The New York arm of the Fed announced on Thursday that it will further cut the size of its interventions in the repo market, where investors exchange high-quality collateral such as Treasuries for cash. It is the latest step in its attempt to wean investors off the funding it has provided since short-term borrowing costs spiked in September.

The new plan reduces the maximum amount the Fed will lend overnight each day from $120bn to $100bn — a change that will kick in on Friday. Moreover, the Fed will limit the amount it will lend in the form of two-week loans to $25bn as of Tuesday, from its current $30bn offering, and pare that amount even further in early March. At that point, the Fed will lend a maximum of $20bn on a two-week basis.

Analysts were primed for the shift, thanks to numerous reminders from chairman Jay Powell and other Fed officials in recent weeks that the central bank seeks to gradually transition away from active interventions in the repo market. The reductions were somewhat sharper than some had expected, however.

Mr Powell said this week in testimony to Congress that he expects the amount of bank reserves — or cash held at the central bank — to return later this year to a level sufficient to avoid a repeat of September’s cash crunch. It is widely thought that the repo market went haywire five months ago because reserves had dropped too low and banks were holding back from short-term lending.

The Fed has been buying $60bn of short-dated Treasury bills each month to increase the amount of cash in the system, and therefore reserves. Banks currently hold $1.58tn in reserves at the Fed — up from $1.3tn in September.

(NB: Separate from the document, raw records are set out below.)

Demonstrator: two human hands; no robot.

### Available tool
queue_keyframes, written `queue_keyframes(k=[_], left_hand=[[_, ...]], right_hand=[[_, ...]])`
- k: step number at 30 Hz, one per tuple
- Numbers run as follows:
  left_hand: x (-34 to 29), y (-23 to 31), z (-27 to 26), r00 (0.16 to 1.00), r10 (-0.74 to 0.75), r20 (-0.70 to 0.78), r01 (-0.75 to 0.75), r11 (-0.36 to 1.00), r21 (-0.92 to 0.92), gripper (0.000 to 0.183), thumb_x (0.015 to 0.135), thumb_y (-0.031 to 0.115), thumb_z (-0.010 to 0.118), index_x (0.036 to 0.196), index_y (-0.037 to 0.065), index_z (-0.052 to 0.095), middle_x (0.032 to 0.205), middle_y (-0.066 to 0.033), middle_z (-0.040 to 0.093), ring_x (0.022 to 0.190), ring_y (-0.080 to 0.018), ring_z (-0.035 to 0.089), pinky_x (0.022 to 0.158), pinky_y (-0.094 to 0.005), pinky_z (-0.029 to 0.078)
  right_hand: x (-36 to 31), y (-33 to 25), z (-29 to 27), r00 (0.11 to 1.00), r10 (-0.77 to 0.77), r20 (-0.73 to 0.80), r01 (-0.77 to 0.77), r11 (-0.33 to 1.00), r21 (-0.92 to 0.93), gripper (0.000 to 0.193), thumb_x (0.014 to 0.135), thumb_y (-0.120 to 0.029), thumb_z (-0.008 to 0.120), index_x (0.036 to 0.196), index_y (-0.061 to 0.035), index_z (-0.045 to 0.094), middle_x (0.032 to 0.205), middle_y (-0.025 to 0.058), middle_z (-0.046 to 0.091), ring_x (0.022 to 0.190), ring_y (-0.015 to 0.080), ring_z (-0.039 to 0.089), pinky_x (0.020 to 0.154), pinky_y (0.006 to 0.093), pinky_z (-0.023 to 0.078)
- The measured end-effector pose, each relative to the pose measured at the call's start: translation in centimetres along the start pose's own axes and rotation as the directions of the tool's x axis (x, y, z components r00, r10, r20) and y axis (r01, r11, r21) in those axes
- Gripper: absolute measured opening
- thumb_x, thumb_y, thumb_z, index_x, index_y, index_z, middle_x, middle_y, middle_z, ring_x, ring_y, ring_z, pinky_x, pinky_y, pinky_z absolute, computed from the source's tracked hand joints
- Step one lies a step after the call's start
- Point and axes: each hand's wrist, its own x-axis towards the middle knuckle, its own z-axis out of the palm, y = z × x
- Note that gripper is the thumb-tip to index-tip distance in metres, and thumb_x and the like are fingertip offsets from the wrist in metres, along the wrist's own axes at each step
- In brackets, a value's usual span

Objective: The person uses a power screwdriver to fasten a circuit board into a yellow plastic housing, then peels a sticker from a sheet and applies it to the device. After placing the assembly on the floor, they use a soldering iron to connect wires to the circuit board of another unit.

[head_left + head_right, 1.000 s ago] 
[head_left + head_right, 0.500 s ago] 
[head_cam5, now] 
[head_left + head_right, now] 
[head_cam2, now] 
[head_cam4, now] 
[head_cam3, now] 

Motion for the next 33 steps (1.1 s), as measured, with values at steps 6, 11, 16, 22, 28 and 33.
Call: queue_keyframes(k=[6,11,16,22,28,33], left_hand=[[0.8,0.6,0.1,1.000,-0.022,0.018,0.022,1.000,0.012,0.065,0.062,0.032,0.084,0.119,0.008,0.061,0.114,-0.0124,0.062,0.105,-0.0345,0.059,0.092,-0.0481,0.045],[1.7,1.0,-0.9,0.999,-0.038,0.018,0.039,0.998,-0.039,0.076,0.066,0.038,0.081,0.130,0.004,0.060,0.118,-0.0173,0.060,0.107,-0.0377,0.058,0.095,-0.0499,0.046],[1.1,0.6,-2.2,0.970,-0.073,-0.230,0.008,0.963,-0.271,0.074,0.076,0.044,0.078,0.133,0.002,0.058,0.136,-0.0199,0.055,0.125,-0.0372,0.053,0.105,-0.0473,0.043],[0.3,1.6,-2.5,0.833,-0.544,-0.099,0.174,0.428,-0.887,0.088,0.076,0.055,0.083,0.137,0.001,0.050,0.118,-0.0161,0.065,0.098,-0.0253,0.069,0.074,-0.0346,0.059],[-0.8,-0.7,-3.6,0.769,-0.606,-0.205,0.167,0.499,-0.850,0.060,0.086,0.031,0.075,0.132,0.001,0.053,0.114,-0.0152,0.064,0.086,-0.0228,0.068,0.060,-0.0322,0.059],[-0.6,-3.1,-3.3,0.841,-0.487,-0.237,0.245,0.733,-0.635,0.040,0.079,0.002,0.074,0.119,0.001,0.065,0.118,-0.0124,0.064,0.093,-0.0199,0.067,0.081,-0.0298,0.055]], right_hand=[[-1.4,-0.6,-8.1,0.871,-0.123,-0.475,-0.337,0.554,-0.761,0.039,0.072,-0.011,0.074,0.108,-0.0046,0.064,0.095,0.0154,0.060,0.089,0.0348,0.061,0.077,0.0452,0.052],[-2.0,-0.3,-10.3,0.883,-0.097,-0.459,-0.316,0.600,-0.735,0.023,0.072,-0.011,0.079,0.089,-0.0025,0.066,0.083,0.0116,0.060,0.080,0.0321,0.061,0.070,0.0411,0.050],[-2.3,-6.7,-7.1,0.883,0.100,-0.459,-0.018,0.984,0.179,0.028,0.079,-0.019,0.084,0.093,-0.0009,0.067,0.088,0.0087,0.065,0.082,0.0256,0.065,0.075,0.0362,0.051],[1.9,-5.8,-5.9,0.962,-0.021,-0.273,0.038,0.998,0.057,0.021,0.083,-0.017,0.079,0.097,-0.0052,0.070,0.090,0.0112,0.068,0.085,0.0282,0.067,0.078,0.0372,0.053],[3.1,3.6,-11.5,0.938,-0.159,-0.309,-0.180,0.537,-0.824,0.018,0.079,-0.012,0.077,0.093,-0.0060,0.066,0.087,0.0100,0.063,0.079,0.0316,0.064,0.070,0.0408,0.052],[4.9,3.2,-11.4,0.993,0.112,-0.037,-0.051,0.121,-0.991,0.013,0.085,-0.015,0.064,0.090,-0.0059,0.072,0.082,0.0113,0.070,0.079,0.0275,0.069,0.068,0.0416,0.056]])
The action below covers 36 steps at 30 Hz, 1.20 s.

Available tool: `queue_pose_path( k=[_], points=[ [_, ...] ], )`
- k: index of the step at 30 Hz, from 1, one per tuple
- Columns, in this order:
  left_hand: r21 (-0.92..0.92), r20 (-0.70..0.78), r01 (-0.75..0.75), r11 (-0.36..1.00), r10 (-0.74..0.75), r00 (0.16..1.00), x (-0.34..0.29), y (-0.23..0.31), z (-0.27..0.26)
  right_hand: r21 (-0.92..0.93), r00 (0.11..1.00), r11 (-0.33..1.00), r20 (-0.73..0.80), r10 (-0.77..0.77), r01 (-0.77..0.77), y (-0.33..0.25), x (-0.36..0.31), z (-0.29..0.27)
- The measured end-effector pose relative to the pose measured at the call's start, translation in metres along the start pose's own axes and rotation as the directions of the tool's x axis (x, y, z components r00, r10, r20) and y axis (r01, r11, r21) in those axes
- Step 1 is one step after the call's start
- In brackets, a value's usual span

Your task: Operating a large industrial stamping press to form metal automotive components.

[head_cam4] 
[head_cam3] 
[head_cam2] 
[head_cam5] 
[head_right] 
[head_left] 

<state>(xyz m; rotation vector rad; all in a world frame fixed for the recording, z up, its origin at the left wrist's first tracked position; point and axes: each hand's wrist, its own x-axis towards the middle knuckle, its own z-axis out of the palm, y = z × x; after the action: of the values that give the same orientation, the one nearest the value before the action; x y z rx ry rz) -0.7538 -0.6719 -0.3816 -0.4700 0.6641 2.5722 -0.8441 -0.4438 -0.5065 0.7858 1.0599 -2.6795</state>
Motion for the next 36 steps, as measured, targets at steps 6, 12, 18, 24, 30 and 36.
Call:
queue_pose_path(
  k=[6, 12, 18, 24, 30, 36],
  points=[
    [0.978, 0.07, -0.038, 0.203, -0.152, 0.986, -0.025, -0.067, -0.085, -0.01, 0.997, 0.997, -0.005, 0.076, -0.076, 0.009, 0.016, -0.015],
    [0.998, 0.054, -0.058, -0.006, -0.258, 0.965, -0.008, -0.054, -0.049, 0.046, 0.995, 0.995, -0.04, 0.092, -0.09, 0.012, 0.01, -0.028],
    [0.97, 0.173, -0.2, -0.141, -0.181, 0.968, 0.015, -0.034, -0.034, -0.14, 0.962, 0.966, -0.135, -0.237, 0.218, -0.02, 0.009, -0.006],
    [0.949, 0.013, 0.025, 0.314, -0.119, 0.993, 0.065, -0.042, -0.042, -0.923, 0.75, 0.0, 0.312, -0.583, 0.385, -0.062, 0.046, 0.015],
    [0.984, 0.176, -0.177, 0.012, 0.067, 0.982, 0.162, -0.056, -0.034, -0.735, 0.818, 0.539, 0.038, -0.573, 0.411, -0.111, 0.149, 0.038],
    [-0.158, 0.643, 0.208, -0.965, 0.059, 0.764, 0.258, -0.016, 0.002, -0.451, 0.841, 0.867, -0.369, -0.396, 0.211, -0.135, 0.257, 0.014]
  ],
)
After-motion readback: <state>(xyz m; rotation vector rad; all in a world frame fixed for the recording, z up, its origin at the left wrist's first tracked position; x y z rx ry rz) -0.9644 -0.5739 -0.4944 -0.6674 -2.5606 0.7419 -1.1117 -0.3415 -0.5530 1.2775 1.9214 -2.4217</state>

“The optics are good,” said Lou Crandall, chief economist at Wrightson Icap, of the new schedule of Fed lending activity, which he said represented a suitable pace for scaling back intervention.

Demand for the Fed’s cash remains high, however, with the four most recent two-week loans generating demand roughly two times the $30bn that was on offer. Analysts have attributed the elevated amount of bids to the fact that the rate at which the Fed is providing its funding has been relatively low, less than 1.6 per cent on average.

As such, Mr Crandall said he expects to learn a lot more about the market when the size of the two-week offering drops to $20bn.

“It may give us more information on how much demand there is,” he said.